Optimus Dataflex extracts data from Optimus MIS software in various formats and is used to send it to spreadsheets such as Excel for analysis, as well as to Cloud-based BI systems like Microsoft BI and Zoho Analytics.
Imprint’s MyData report generator reads directly from the database, with data and graphical reports running live with the option to create bespoke reports. A series of templates is provided, with users then able to alter, adapt, generate and filter their own reports. MyData works in real-time, so as jobs, estimates or customers change, so do the reports, providing staff with up-to-date information. Imprint’s Online Dashboard has a built-in report generator that can make SQL database inquiries, then filter those and assign them to specific people, helping address the need for greater remote access.

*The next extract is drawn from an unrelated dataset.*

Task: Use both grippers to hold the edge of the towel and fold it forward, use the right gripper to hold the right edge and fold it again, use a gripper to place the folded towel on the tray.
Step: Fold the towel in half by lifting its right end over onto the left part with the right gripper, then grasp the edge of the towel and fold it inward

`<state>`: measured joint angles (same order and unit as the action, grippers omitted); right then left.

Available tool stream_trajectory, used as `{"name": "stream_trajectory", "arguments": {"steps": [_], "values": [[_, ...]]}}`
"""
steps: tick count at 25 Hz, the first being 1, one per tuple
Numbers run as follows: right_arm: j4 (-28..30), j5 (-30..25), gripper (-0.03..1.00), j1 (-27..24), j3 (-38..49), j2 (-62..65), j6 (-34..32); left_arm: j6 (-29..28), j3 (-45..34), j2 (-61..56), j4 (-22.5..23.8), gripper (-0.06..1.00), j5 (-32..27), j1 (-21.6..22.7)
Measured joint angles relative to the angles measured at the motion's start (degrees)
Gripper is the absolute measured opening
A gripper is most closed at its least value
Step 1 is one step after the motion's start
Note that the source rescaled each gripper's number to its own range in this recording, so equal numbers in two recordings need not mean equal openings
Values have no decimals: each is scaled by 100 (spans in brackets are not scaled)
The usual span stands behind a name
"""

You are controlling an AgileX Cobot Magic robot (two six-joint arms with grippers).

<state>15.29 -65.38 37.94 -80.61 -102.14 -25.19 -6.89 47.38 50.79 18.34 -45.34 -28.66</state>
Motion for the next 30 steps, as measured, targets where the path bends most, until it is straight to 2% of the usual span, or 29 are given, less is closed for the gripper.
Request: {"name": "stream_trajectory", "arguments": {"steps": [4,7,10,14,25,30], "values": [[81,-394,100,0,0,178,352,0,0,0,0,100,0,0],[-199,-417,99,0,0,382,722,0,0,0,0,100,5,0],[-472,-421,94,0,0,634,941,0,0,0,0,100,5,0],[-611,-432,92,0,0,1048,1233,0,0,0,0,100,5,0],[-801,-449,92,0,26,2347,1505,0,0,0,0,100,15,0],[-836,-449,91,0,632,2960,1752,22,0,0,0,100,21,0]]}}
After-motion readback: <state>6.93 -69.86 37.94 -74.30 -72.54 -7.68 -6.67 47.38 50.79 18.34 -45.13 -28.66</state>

Kodak’s Prinergy On Demand offers a host of analytics services. These include job activity dashboards, which offer insights into production activities such as the utilisation of imposition templates across jobs and time. Once recurring manual steps are identified, these production processes can be automated. Ink and plate usage dashboards enable printers to estimate ink requirements for upcoming jobs, compare estimated ink usage to actual ink usage after a job has been completed, and look back at a history of ink estimations. Tracking and comparing ink usage allows users to refine ink usage factors for more accurate estimates. This in turn enables printers to better manage ink inventories and costs.

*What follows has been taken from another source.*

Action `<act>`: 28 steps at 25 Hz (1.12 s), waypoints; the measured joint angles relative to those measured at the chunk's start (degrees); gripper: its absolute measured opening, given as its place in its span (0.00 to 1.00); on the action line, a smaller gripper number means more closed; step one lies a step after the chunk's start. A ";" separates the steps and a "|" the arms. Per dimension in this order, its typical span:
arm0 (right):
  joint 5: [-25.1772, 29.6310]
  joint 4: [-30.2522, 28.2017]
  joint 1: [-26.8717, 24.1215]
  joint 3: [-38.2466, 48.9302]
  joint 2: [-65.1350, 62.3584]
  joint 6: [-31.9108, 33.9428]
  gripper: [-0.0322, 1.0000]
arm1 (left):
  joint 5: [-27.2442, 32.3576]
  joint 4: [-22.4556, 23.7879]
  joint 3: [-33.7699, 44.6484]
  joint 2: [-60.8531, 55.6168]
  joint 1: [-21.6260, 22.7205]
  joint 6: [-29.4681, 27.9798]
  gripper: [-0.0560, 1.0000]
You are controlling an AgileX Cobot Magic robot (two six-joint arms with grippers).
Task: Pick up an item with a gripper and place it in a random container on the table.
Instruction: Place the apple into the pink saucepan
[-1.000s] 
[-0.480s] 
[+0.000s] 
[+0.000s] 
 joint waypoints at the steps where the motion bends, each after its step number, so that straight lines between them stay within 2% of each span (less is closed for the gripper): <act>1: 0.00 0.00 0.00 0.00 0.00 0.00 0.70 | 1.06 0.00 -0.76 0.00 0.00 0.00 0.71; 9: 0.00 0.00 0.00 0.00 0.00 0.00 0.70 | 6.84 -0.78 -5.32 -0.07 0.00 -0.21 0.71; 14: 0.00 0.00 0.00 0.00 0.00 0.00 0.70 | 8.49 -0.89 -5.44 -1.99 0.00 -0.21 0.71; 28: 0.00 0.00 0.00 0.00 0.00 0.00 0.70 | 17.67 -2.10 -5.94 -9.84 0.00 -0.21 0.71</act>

Prinergy On Demand further uses dashboards for the analysis of system processing actions, operator-initiated activity, software error or warning messages and the use of memory/disk storage. Activity dashboards present details associated with file storage, file transfer and operator-initiated activity such as tracking the number of times files/jobs are retrieved for plate remake and or corrections.

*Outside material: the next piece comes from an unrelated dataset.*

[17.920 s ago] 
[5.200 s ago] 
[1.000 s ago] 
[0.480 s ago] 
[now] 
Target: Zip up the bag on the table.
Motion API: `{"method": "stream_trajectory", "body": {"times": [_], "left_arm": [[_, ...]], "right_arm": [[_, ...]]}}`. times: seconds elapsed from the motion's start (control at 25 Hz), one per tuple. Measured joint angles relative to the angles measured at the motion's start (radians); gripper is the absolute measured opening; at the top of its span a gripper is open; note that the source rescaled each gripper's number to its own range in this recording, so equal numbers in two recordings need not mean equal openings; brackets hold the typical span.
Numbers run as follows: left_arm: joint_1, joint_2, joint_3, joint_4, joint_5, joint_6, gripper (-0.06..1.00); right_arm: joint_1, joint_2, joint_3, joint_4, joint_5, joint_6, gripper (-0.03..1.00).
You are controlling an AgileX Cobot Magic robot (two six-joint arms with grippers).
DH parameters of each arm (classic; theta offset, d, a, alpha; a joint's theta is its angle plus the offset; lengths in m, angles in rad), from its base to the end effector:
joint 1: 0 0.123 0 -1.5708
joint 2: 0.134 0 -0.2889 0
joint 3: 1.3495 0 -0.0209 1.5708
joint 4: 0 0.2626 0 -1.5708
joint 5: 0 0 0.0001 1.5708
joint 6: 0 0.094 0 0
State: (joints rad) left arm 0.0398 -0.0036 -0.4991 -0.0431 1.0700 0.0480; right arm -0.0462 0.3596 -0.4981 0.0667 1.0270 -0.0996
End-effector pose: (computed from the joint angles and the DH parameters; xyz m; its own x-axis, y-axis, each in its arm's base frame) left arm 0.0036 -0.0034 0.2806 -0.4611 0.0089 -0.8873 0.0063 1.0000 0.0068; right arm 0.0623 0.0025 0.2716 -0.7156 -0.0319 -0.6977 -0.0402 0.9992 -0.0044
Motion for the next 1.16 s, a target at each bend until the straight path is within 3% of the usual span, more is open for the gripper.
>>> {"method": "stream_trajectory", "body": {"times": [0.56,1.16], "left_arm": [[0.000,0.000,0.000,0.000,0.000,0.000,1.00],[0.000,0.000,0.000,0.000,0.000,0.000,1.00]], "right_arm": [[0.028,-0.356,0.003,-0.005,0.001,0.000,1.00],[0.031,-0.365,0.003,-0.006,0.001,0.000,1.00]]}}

Heidelberg’s Prinect Smart BI features configurable and customisable dashboards, created using drag-and-drop functionality. These can be shared with team members and visualised in different ways to maximise analysis of the data. The Business module homes in on margins, incoming orders, deliveries and invoices, information that can be used to create business-related reports for managing sales and customer service, turnover, operating costs and margins. The Production module creates reports from production data – from prepress to finishing – supplying and processing data on planning and machine performance, utilisation, production quality, and overall equipment efficiency.
Simon Biddlecombe, Heidelberg’s Prinect project manager, Northern Europe, identifies the company’s Smart BI tool as a way to provide companies with a strategic overview and to help them plan for the future. Users can review scheduling data, colour data or any connected machine information, as well as track transition times between jobs, makereadies, washups and downtime. Users have full control of their own reports, from headline figures down to the finest detail. Smart BI is complemented by Analyse Point, which provides analysis of live shop floor data.
‘We are being asked to step in and help customers with analytics more and more now,’ says Mr Biddlecombe. ‘Our tools are there to help customers strategise, to steer their businesses and make the best use of their data.’
This he suggests can be used to benefit a company by allowing a printer to see how machines are being used, and to identify what and where more work is needed to maximise utilisation.
‘You can check running costs and margins, and see where the bottlenecks are. This helps you utilise everything you’ve got.’